Bushing are important just because we need to make an attempt to settle the suspension with car on the slip plates. That means rocking it shaking it and guess what is in the way and not really securely attached? The bar string holder things. That monoball porsche will settle on the slip plates under its own weight. There is inconvenience of strings #1.

Sometimes you need to open the door for something or move some weight around or run 2 classes add more ballast. Strings in the way that's #2.

I'm not a porsche guy so how do you reach the link nuts to make adjustments for say rear toe? I know I could not make adjustments on the mustang without hitting the strings. The strings are in the way. There's #3.

Strings are a total pain.
1- attach string bars to car (it is a lot of work to fabricate a rig plus you have to store and transport it) I have yet to see a string rig that can be considered universal for many different cars. If just using the jackstand rectangle string method that's even more a pain to set-up.

2- setup rectangle. Measuring and making sure perfect is critical and is probably 10 measurements or more. Then 1 accidental misstep moving something means you start over.

3- Thrusting car 4 measurements just to see if you are zero and more if you need to make change

4- rear toe 4 measures then more if you need to change

5- front toe 4 measures then more if you need to change


lazer pointer method you need laser pointer like the ones that are laser level $20 bucks a 12" ruler, an L rule sized to rear wheel.

1- no set up

2-Thrusting 12" ruler on front hub.
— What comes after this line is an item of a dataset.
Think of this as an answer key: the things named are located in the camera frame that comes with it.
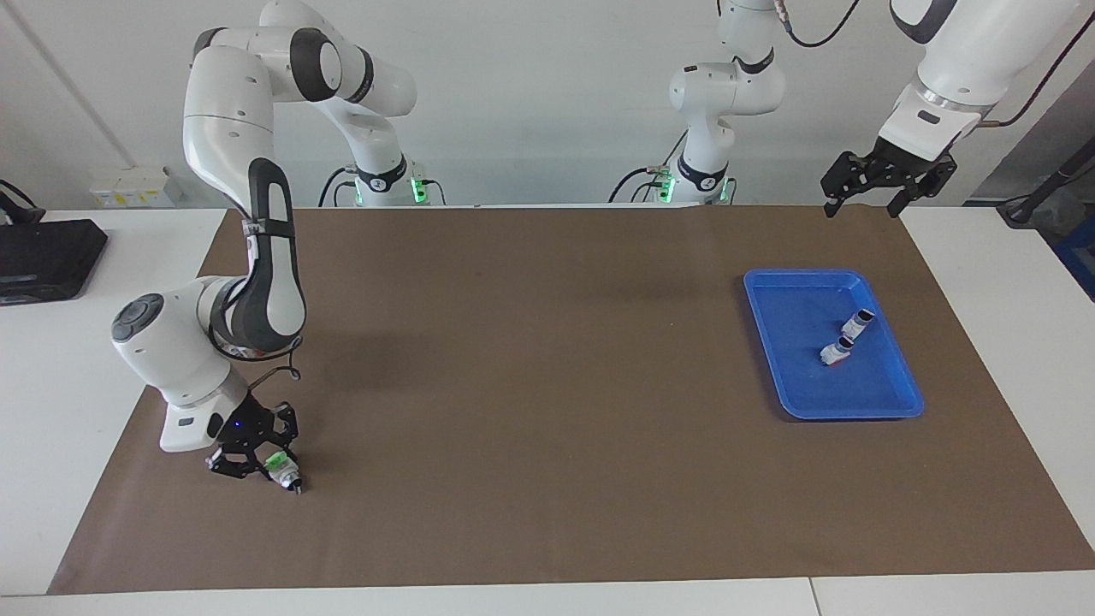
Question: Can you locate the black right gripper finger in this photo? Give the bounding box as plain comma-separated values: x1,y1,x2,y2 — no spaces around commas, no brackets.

L rule on rear wheel shoot laser to the ruler measure and compare to other side. That's 2 measures more if you make change

3- rear toe using toe plates $40bucks 2 tape measures 20 bucks. 2 measures more if you make change

4-front toe same 2 measures more if make change

Nothing attached to car so I can jump on it all I want to settle it. If no slip plates you can roll to settle suspension doable with attached string rig but not with a jackstand string rectangle. I work on a lift so I can comfortably lift car make adjustments and lower back down on scale pad/slip plates and check measures.

I do ghetto flat floor. I use a $3 home depot bucket some water, 10ft of aquarium tubing, and a ruler. then 1/8" flooring tiles to level. For ghetto camber I use the same "L" rule from above on the wheel and the same laser level on the L rule and the level reads out the angle. Finally, every measure is a chance to make an error. Did I break $100 bucks yet?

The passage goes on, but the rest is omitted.